L'esthétique visuelle de Bao
a été inspirée par l'art populaire traditionnel chinois. Rona Liu, la directrice
artistique de Bao, qui avait aussi un
lien personnel avec l'histoire, a joué un grand rôle dans l'inspiration de la
musique. Elle a fait un travail absolument génial.
Votre musique est
basée sur un thème unique, développé sur l’ensemble du film.
Ce thème est le cœur de la partition et la voix de l'histoire.
Il sert de fil conducteur et se développe tout au long du film. Il était
important pour moi que le thème parle à plusieurs niveaux. Je voulais qu’il soit
nostalgique et changeant comme l'histoire de Domee.

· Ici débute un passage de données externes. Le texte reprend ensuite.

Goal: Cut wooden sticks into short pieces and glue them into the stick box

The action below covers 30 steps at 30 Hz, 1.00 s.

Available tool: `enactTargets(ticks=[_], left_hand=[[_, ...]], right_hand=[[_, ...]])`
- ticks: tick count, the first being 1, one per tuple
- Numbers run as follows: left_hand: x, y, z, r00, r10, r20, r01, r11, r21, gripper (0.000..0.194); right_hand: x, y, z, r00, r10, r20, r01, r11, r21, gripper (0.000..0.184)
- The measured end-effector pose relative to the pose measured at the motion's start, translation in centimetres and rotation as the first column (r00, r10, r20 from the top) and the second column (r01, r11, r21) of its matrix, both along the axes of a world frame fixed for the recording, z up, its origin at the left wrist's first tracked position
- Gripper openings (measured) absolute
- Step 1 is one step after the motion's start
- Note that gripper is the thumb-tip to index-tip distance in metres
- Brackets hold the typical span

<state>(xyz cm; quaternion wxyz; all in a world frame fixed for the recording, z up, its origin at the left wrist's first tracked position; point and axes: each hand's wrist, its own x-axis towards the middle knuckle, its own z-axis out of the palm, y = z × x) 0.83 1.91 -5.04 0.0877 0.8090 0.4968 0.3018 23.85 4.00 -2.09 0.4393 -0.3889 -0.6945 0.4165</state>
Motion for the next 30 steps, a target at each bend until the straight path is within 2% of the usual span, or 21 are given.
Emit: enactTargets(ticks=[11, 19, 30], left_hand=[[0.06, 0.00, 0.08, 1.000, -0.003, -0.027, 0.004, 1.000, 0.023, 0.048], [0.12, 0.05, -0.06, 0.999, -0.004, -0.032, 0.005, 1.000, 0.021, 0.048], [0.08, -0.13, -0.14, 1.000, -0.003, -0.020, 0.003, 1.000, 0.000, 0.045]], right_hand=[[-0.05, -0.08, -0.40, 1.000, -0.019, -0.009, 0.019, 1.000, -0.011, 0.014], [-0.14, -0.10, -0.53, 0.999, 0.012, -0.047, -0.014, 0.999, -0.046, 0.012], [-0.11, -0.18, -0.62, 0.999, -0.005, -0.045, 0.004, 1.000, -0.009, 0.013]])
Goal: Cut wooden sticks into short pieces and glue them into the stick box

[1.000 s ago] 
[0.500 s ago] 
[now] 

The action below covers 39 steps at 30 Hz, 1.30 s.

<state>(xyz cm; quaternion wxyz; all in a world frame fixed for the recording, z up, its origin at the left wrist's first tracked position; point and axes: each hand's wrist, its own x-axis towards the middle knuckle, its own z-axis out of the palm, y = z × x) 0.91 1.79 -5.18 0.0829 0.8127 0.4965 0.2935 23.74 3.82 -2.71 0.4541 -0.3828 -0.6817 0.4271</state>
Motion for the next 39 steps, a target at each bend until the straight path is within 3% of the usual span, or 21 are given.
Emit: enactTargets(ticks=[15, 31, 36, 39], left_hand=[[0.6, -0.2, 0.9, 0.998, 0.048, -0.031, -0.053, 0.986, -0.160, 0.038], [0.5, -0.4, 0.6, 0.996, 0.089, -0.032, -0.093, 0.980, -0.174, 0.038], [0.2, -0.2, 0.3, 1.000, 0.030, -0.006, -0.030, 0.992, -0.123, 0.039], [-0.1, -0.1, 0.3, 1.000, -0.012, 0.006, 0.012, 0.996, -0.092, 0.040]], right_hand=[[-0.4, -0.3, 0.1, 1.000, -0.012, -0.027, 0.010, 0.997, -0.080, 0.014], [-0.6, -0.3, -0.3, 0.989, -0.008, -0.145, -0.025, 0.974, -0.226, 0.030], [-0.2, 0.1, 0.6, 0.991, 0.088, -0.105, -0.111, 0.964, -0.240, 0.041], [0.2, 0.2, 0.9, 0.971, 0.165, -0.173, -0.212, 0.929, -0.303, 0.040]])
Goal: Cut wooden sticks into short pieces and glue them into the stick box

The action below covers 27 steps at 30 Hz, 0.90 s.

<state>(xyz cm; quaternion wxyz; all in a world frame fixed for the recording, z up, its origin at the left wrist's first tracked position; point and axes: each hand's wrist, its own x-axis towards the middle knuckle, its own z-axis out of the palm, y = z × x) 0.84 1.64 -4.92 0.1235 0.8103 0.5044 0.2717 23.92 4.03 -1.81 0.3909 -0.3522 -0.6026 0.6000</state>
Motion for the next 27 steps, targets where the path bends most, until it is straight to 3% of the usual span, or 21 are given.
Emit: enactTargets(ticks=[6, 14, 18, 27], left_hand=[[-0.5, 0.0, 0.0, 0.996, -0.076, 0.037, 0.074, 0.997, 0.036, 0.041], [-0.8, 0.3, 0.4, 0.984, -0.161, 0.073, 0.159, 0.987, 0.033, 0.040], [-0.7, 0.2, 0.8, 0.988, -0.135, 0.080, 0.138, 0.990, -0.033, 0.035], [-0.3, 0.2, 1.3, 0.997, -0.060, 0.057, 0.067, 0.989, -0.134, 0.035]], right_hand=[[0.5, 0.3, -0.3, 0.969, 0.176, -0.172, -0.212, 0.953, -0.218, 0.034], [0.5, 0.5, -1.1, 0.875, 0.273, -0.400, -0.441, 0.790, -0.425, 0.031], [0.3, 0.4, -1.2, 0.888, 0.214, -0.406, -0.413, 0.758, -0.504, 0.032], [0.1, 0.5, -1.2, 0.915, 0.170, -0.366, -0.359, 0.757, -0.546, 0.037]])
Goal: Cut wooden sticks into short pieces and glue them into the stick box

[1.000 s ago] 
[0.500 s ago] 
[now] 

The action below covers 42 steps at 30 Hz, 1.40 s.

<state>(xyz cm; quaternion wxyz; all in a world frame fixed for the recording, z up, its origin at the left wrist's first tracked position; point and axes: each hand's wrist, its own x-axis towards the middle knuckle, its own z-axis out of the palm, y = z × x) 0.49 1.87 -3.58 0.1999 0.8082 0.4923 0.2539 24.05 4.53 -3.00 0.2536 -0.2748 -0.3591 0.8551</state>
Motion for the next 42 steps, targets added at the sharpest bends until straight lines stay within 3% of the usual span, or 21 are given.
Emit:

Ce thème était la première chose sur laquelle je me suis
concentré quand j'ai commencé. Je savais que je voulais que la pièce entière
soit basée sur un seul thème. Il y a eu beaucoup d'essais et d'erreurs avant de
trouver le bon. Il devait également être flexible et fonctionner dans différents
arrangements et orchestrations afin de véhiculer ce voyage émotionnel. Il est
basé sur une gamme pentatonique majeure, la gamme utilisée dans la musique
traditionnelle chinoise. Je l'ai aussi défini comme une valse, ce qui est moins
commun. Il est construit sur deux propositions de phrases, symbolisant Mom et
Dumpling.
Pouvez-vous me parler
plus précisément de ce mélange d’instruments orientaux et occidentaux qui est
au cœur de votre orchestration?
La musique de Bao
est un mélange d'instruments traditionnels chinois (c'est-à-dire violon erhu,
guzheng, yangqin, dizi ou zhudi, pipa, liuqin, sanxian) et d'un orchestre symphonique
de 60 musiciens. La musique traditionnelle chinoise est intimement liée à la
poésie et à diverses formes de lyrisme ; c’est une forme de poésie sans
mots. Par exemple, les glissandos sur le guzheng représentent des cascades ou
du tonnerre. Chacun des instruments a des milliers d'années d’histoire. J’ai
donc essayé de mettre chaque instrument à sa place de manière à honorer sa
tradition et ses possibilités expressives propres. L'un des aspects les plus
difficiles de la combinaison de l’Orient et de l’Occident est que de nombreux
instruments traditionnels chinois sont réglés pour jouer uniquement sur
certaines tonalités et pour jouer sur une gamme spécifique. Mélanger les deux fut
difficile. A mesure de l’évolution de l’histoire, la partie
occidentale a beaucoup évolué en termes de tonalités. J'ai fini par
développer quelques accords spécifiques pour pouvoir marier l’orchestre avec le
guzheng et nous avons utilisé différentes sortes de flutes traditionnelle dizi
pour couvrir l’ensemble du paysage sonore.
Puis, vers la fin du
film, il n’y a plus que le piano et la clarinette.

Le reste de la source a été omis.